L_{u}:=\textit{MSE}_{u}=\frac{1}{M}\sum_{i=1}^{M}|u_{i}-\tilde{u}_{i}|^{2}

(3)

where $u_{i}$ are training data and $\tilde{u}_{i}$ are network prediction of $u(x;\omega)$ corresponding to each $u_{i}$ .

2.2 MultiAuto-DeepONet

The authors in [31] introduce DeepONet, a universal operator approximator which has shown remarkable approximation and generalization capabilities. Furthermore, they demonstrate that DeepONet can learn both explicit and implicit operators including those representing SDEs. We use DeepONet as the building block in this paper. As stated in the section of learning stochastic operators in [31], the input of the branch net is a random process and its dimension can be very high. As shown in Figure 3, a convolutional autoencoder is used to reduce the dimensionality thus discovering the hidden features $z(x;\omega)$ from the inputs $k(x;\omega)$ first. Then $z(x;\omega)$ is treated as the input to the common branch net of two DeepONets.
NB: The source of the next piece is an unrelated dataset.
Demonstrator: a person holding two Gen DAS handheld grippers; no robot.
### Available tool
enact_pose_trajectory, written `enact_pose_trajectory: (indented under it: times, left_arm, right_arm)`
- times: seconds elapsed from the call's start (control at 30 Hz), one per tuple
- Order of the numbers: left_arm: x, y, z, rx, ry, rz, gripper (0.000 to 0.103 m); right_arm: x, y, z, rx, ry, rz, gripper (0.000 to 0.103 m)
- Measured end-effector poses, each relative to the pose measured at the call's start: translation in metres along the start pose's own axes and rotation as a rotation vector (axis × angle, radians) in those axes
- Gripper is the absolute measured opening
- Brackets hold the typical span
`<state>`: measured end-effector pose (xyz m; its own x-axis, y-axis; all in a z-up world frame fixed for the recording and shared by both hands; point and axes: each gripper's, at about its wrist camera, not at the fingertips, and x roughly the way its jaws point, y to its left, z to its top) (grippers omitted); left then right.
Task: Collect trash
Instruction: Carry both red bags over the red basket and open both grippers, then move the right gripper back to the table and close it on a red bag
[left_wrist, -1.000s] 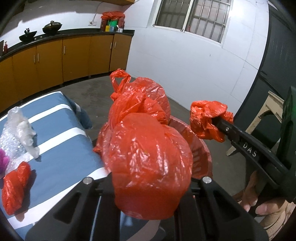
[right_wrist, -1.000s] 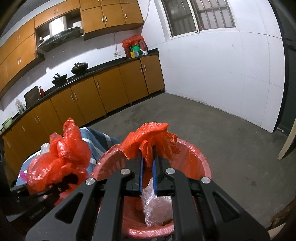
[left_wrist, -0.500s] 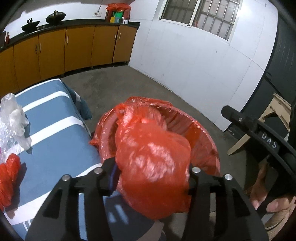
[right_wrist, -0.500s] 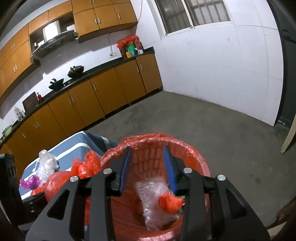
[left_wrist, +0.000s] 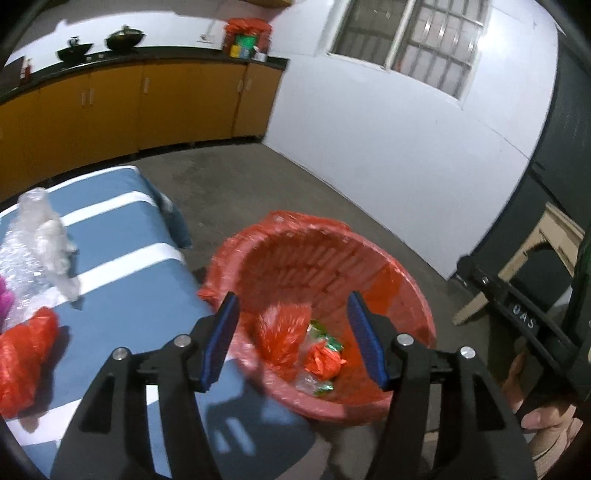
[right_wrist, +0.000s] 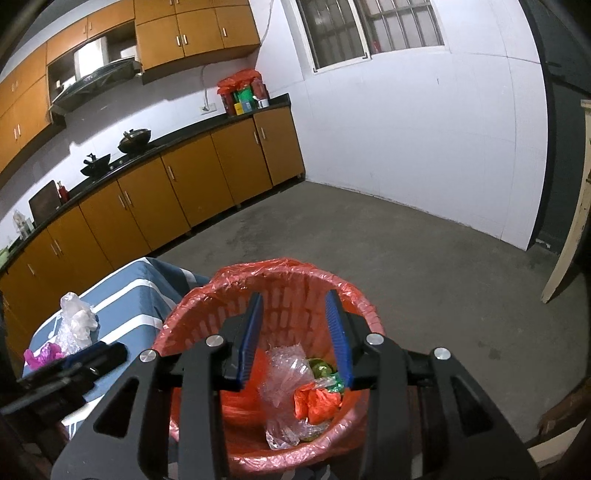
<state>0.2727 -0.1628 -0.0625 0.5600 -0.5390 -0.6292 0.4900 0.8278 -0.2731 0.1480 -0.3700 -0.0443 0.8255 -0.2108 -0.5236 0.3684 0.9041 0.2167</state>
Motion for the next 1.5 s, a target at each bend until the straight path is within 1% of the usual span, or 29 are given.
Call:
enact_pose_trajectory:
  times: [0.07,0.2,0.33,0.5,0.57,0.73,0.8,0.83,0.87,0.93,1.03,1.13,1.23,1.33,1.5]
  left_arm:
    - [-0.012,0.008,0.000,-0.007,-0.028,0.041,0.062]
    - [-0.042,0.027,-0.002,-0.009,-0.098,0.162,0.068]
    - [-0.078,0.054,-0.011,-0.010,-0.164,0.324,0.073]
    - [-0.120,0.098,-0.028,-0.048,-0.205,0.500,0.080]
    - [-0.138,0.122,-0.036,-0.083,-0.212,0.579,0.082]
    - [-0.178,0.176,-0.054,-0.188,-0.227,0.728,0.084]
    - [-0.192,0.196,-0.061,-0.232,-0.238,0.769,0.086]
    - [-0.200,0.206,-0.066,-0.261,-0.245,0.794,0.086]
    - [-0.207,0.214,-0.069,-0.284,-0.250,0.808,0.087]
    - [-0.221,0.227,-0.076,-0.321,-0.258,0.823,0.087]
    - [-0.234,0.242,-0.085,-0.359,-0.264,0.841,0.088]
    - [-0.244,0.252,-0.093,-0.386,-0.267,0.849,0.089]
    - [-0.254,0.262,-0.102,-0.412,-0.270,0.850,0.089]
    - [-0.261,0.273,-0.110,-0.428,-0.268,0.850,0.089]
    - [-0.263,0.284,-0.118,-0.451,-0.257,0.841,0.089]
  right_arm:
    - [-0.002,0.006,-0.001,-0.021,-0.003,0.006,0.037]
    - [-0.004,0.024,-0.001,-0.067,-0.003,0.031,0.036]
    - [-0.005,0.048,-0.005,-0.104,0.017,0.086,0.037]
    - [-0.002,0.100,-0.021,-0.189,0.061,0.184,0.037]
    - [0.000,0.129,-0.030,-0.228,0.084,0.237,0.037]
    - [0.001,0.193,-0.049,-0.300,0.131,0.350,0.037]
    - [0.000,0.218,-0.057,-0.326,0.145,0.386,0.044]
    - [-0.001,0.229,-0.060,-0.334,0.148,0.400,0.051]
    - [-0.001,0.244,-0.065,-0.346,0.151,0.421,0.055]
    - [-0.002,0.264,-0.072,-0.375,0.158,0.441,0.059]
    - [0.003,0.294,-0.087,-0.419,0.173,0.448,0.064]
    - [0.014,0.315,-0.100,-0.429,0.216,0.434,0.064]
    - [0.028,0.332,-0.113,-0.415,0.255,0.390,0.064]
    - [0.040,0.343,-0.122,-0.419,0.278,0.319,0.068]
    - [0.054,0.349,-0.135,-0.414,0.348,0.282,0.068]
The upper DeepONet in Figure 3 is exactly the unsupervised part in Figure 1 and the bottom DeepONet is the supervised part shown in Figure 2. Figure 4 presents the architecture of our convolutional encoder. The details of architectures of the two DeepONets is shown in Figures 5 and 6 respectively. Note that the unsupervised part of our MultiAuto-DeepONet model reconstructs $\tilde{k}(x;\omega)$ from the inputs and the supervised part aims at learning the solution $u(x;\omega)$ . The following is the loss function of our model:

L=L_{k}+L_{u}:=\textit{MSE}_{k}+\textit{MSE}_{u}=\frac{1}{M}\sum_{i=1}^{M}|u_{i}-\tilde{u}_{i}|^{2}+\frac{1}{N}\sum_{i=1}^{N}|k_{i}-\tilde{k}_{i}|^{2}

(4)

Note that in MultiAuto-DeepONet model, DeepONet is used as the decoder to find a nonlinear basis for both $k(x;\omega)$ and $u(x;\omega)$ . This improves the interpretation of our model. We also add $L_{1}$ regularization in the two DeepONets to introduce the sparse structures. Thus a relative small number of basis is required to express the solution of a complex high-dimensional problem. Other regularization can be added similarly for different purposes. The network performance and uncertainty quantification of our model will be presented in next section.

3 Numerical Results

In this section, we present four numerical examples to illustrate the effectiveness of our model for nonlinear dimension reduction as well as learning stochastic operators.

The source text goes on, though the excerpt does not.